## PROVIDED MATERIAL:
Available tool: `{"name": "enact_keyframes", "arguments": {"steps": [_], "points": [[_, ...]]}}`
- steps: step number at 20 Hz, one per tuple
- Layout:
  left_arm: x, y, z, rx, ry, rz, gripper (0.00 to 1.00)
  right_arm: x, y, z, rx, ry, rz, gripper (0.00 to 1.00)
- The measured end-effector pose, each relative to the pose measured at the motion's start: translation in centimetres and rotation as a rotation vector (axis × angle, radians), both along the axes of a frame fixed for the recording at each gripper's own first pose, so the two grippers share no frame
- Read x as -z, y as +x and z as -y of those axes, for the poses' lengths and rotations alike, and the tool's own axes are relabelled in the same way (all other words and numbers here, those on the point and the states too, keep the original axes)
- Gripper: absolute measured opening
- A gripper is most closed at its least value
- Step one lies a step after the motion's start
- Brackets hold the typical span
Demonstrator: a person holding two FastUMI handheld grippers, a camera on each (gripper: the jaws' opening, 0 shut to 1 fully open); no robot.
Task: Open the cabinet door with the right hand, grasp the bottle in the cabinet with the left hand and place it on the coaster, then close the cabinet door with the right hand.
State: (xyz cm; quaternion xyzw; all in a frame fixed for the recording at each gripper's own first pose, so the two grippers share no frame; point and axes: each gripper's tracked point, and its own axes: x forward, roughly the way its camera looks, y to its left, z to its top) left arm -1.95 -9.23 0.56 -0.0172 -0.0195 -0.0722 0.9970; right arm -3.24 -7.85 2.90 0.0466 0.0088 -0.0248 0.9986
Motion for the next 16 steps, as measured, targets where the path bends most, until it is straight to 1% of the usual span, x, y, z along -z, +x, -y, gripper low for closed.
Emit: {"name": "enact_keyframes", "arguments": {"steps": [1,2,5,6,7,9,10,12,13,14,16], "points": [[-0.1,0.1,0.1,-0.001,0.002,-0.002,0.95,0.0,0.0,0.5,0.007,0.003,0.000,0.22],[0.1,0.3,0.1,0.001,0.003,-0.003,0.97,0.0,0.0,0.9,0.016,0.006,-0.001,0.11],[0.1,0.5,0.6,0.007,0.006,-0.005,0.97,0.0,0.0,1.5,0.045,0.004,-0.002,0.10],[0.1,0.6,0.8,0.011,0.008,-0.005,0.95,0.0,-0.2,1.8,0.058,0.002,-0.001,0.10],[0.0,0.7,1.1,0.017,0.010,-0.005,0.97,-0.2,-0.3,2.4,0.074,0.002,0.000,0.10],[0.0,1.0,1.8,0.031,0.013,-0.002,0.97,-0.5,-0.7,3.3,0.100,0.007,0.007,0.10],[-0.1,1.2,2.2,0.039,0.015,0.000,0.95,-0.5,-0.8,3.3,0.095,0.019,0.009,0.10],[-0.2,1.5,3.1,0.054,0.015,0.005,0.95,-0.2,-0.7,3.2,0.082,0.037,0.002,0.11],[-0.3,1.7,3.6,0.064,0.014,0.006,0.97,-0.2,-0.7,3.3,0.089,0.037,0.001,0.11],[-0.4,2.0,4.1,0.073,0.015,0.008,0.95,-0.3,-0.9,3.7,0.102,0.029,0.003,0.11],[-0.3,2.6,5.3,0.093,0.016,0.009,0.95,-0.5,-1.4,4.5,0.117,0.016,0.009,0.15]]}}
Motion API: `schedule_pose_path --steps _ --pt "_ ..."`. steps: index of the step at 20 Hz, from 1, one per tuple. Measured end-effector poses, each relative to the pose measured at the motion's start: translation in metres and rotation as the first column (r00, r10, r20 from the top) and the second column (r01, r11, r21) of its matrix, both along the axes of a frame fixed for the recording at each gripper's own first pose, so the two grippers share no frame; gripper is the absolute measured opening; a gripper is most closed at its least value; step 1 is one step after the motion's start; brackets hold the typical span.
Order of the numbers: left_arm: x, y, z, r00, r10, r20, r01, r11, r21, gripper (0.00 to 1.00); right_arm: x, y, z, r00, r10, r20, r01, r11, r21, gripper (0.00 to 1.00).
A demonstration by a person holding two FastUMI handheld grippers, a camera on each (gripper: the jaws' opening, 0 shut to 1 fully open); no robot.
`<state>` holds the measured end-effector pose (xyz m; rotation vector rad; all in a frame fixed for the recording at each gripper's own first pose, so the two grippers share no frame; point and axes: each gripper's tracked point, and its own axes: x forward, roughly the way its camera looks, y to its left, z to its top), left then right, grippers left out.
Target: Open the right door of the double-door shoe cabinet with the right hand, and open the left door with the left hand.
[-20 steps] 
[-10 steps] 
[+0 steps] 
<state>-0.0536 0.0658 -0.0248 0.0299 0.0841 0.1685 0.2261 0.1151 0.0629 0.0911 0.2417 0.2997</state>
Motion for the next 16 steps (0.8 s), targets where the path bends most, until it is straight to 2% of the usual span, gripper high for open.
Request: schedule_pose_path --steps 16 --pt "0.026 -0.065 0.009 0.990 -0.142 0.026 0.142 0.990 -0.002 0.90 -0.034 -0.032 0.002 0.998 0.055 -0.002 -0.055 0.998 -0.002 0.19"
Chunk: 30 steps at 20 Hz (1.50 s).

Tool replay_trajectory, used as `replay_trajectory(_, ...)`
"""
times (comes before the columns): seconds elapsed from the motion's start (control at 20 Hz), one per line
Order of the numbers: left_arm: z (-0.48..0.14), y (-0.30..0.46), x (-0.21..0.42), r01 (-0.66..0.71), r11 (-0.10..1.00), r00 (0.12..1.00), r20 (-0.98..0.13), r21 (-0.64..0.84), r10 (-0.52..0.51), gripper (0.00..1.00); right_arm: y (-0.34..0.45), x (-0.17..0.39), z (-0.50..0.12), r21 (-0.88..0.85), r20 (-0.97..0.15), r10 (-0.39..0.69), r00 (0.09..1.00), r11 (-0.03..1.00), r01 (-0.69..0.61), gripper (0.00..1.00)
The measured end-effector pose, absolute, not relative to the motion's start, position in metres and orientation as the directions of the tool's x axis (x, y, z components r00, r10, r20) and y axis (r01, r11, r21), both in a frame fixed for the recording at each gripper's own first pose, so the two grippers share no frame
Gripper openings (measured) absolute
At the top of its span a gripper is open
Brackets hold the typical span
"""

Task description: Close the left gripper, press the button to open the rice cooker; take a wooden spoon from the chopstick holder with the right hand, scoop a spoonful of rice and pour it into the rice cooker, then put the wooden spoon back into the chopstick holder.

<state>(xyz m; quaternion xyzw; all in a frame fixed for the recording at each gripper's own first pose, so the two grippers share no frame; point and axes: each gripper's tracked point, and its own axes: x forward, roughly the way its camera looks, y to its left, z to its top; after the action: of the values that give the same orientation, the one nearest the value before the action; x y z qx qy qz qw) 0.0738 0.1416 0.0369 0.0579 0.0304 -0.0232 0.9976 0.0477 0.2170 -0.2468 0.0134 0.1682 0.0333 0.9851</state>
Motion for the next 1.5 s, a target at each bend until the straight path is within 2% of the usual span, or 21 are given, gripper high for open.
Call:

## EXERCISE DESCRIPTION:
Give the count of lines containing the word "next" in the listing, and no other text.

## RESPONSE:
3